Two of the most important painters of the human figure working today are currently exhibiting new works at two of New York City’s powerhouse galleries. Both shows engage with the carnal body and with cultural memory and myth. This review, of Marlene Dumas’s “Myths & Mortals” at David Zwirner, is followed by a tandem review of Jenny Saville’s “Ancestors” at Gagosian.

In interviews, Marlene Dumas comes across as open and gregarious, with a curiosity about all the facets of life, from love and sex to terror and death. This expansiveness translates to her emotionally charged paintings, which frequently deal with the grimmer sides of human existence. The artist’s latest works, though—currently on view in “Myths & Mortals” at David Zwirner’s West 20th Street location—focus instead on the life-giving, life-enhancing powers of the body, and of paint.

The exhibition consists of several large oil paintings of the human figure, mainly nudes, and smaller works depicting facial details and body parts. Dumas completed these paintings within the last couple of years and most date to 2018. Accompanying these is a series of ink drawings made to illustrate Hafid Bouazza’s 2016 Dutch translation of Shakespeare’s narrative poem (based on Ovid’s Metamorphoses), “Venus & Adonis.”
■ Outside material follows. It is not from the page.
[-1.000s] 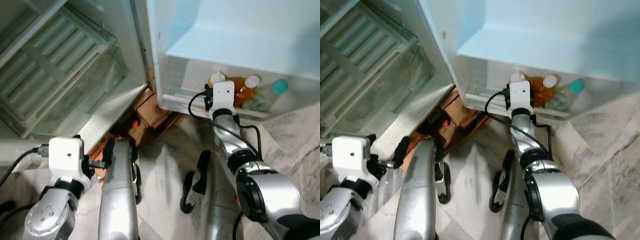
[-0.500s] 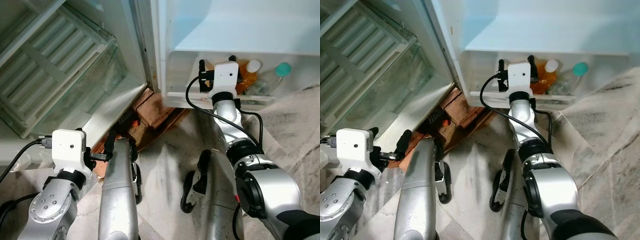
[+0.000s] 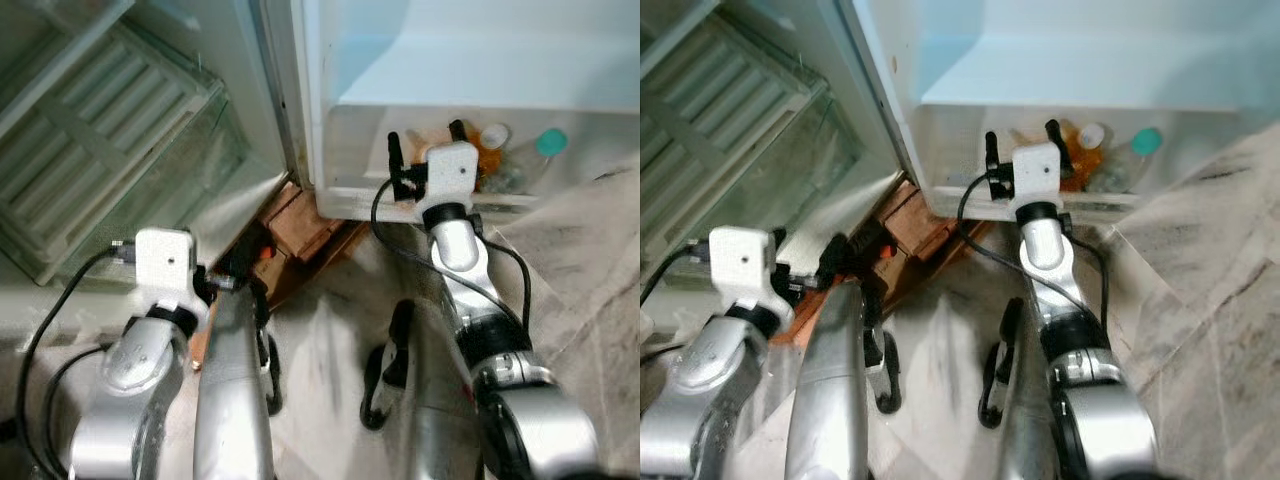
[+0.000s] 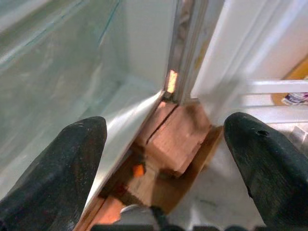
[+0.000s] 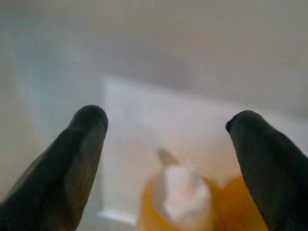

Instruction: Restocking fridge

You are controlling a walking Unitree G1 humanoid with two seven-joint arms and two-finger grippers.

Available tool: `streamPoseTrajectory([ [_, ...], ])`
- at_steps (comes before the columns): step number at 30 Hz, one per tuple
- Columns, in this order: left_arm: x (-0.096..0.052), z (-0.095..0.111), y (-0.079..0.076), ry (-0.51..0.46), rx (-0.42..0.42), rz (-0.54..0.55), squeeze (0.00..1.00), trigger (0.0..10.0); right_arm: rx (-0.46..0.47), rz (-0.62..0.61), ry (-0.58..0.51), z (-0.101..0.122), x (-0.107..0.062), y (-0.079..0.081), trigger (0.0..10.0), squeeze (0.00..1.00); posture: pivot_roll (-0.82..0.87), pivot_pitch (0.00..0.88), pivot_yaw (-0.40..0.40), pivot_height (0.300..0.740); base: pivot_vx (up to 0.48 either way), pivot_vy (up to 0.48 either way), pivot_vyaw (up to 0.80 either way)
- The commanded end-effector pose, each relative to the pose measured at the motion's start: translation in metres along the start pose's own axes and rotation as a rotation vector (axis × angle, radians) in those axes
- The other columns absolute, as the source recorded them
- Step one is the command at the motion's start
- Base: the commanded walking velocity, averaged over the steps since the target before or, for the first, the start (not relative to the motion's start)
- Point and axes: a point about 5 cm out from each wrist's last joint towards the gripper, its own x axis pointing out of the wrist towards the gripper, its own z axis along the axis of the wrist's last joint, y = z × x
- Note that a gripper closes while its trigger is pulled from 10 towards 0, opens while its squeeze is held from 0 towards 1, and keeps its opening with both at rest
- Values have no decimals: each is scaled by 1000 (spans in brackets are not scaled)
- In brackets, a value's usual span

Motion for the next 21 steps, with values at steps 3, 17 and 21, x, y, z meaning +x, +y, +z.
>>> streamPoseTrajectory([
  [3,3,-11,0,11,1,0,0,10000,54,-29,72,-15,-31,1,10000,0,57,165,27,581,0,0,0],
  [17,41,-13,8,-58,34,-8,0,10000,123,-115,166,-20,-65,-4,10000,0,-34,0,42,581,0,0,0],
  [21,45,-15,11,-75,20,20,0,10000,104,-130,188,-22,-64,-17,10000,0,-37,0,33,581,0,0,0],
])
Upon entering the large, light-filled first gallery, the visitor is immediately struck by the bold colors and incredible sensuality of the towering canvases displayed on its walls. All six of these larger than life-size paintings are nudes, except for one, a playfully bawdy image wryly titled Spring (2017). A worthy postmodern descendant of Henri de Toulouse-Lautrec’s 19th-century paintings of Parisian prostitutes and performers, Spring depicts a woman with her dress up and underwear down, pouring the contents of what appears to be a bottle of vodka into her crotch.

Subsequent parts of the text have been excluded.